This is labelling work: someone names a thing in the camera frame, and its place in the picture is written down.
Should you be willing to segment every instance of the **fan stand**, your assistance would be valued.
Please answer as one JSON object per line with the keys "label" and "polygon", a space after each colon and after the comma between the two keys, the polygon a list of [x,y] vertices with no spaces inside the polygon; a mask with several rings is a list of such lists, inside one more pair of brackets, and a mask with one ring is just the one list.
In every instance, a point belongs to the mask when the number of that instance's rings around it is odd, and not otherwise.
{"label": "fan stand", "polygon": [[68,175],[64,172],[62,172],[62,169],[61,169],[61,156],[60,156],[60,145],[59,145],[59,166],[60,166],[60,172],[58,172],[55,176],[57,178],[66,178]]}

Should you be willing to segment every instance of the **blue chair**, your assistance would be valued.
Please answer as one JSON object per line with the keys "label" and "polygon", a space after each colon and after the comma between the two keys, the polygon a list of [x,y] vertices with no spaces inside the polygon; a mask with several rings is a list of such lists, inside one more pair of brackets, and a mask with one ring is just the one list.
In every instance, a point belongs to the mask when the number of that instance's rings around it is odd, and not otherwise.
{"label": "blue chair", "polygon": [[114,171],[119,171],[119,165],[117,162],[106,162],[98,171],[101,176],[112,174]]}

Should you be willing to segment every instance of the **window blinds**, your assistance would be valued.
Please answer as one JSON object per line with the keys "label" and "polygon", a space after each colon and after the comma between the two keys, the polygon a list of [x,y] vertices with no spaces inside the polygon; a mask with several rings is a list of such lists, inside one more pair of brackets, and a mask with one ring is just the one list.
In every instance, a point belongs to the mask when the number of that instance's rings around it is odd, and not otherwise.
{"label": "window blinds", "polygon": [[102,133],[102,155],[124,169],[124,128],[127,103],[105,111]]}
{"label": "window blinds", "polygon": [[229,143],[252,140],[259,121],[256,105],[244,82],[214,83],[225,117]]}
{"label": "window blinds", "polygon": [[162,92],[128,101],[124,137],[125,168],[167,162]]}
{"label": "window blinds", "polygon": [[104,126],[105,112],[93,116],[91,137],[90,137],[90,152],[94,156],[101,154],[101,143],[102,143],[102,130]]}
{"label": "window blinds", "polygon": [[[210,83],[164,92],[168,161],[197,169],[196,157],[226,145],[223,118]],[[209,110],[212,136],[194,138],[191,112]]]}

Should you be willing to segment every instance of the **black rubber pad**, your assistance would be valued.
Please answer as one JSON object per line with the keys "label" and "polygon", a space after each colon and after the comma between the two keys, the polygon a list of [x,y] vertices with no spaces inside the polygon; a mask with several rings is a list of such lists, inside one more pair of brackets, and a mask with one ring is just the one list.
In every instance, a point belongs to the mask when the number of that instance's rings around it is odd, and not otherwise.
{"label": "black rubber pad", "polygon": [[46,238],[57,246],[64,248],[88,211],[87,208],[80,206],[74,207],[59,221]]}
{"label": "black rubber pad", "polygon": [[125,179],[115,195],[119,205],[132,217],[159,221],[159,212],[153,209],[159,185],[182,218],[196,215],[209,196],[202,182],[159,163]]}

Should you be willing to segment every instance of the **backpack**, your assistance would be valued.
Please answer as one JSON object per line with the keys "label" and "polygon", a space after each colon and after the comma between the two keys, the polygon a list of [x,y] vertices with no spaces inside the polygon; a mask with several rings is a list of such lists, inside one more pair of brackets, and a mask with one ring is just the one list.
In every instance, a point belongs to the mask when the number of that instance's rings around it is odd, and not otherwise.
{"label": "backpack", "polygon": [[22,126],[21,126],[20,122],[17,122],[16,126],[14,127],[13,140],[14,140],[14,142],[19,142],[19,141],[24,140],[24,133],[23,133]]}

◆ **What needs to be done**
Every entry must be set down exactly, with nothing left out.

◆ **Result for this exercise**
This is labelling work: someone names a thing in the camera frame, and its place in the picture is written down.
Should you be willing to segment every instance of the **fan stand**, your assistance would be valued.
Please answer as one JSON object per line with the keys "label" and "polygon", a space after each colon and after the comma between the two keys, the polygon a list of [x,y] vertices with no spaces inside the polygon; a mask with several rings is a list of such lists, inside one more pair of brackets, and a mask with one ring is just the one list.
In every instance, a point belongs to the mask when the number of that instance's rings around it is odd, and not otherwise.
{"label": "fan stand", "polygon": [[68,175],[64,172],[62,172],[62,169],[61,169],[61,156],[60,156],[60,145],[59,145],[59,166],[60,166],[60,172],[58,172],[55,176],[57,178],[66,178]]}

Should you be willing to segment every instance of the **blue chair**, your assistance would be valued.
Please answer as one JSON object per line with the keys "label" and "polygon", a space after each colon and after the comma between the two keys, the polygon a list of [x,y] vertices with no spaces inside the polygon; a mask with several rings is a list of such lists, inside one more pair of brackets, and a mask with one ring is just the one list.
In every instance, a point belongs to the mask when the number of that instance's rings around it is odd, and not otherwise.
{"label": "blue chair", "polygon": [[114,171],[119,171],[119,165],[117,162],[106,162],[98,171],[101,176],[112,174]]}

Should you be willing to segment every instance of the **window blinds**, your assistance would be valued.
Please answer as one JSON object per line with the keys "label" and "polygon", a space after each colon and after the comma between the two keys, the polygon a list of [x,y] vertices with no spaces inside the polygon; a mask with several rings is a list of such lists, inside one more pair of brackets, and a mask with one ring is just the one list.
In every instance, a point belongs to the mask when the number of that instance's rings around it is odd, and not otherwise.
{"label": "window blinds", "polygon": [[102,133],[102,155],[124,169],[124,128],[127,103],[105,111]]}
{"label": "window blinds", "polygon": [[229,143],[252,140],[259,121],[256,105],[244,82],[214,83],[225,117]]}
{"label": "window blinds", "polygon": [[162,92],[128,101],[124,137],[125,168],[167,162]]}
{"label": "window blinds", "polygon": [[104,126],[105,112],[93,116],[91,137],[90,137],[90,152],[94,156],[101,154],[101,143],[102,143],[102,130]]}
{"label": "window blinds", "polygon": [[[210,83],[164,92],[168,161],[197,169],[196,157],[226,145],[223,118]],[[209,110],[212,136],[194,138],[191,112]]]}

Should you be willing to segment every instance of the **black rubber pad**, your assistance would be valued.
Please answer as one JSON object per line with the keys "label" and "polygon", a space after each colon and after the comma between the two keys, the polygon a list of [x,y] vertices with no spaces inside the polygon; a mask with several rings is a list of such lists, inside one more pair of brackets, and a mask with one ring is just the one list.
In every instance, a point belongs to the mask when the number of that instance's rings around it is odd, and not otherwise.
{"label": "black rubber pad", "polygon": [[46,238],[57,246],[64,248],[88,211],[87,208],[80,206],[74,207],[59,221]]}
{"label": "black rubber pad", "polygon": [[125,179],[115,195],[119,205],[132,217],[159,221],[159,212],[153,209],[159,185],[182,218],[196,215],[209,196],[202,182],[159,163]]}

Should you be willing to segment every instance of the **backpack**, your assistance would be valued.
Please answer as one JSON object per line with the keys "label" and "polygon", a space after each colon and after the comma between the two keys, the polygon a list of [x,y] vertices with no spaces inside the polygon; a mask with several rings is a list of such lists, inside one more pair of brackets, and a mask with one ring is just the one list.
In every instance, a point belongs to the mask when the number of that instance's rings around it is odd, and not otherwise.
{"label": "backpack", "polygon": [[22,126],[21,126],[20,122],[17,122],[16,126],[14,127],[13,140],[14,140],[14,142],[19,142],[19,141],[24,140],[24,133],[23,133]]}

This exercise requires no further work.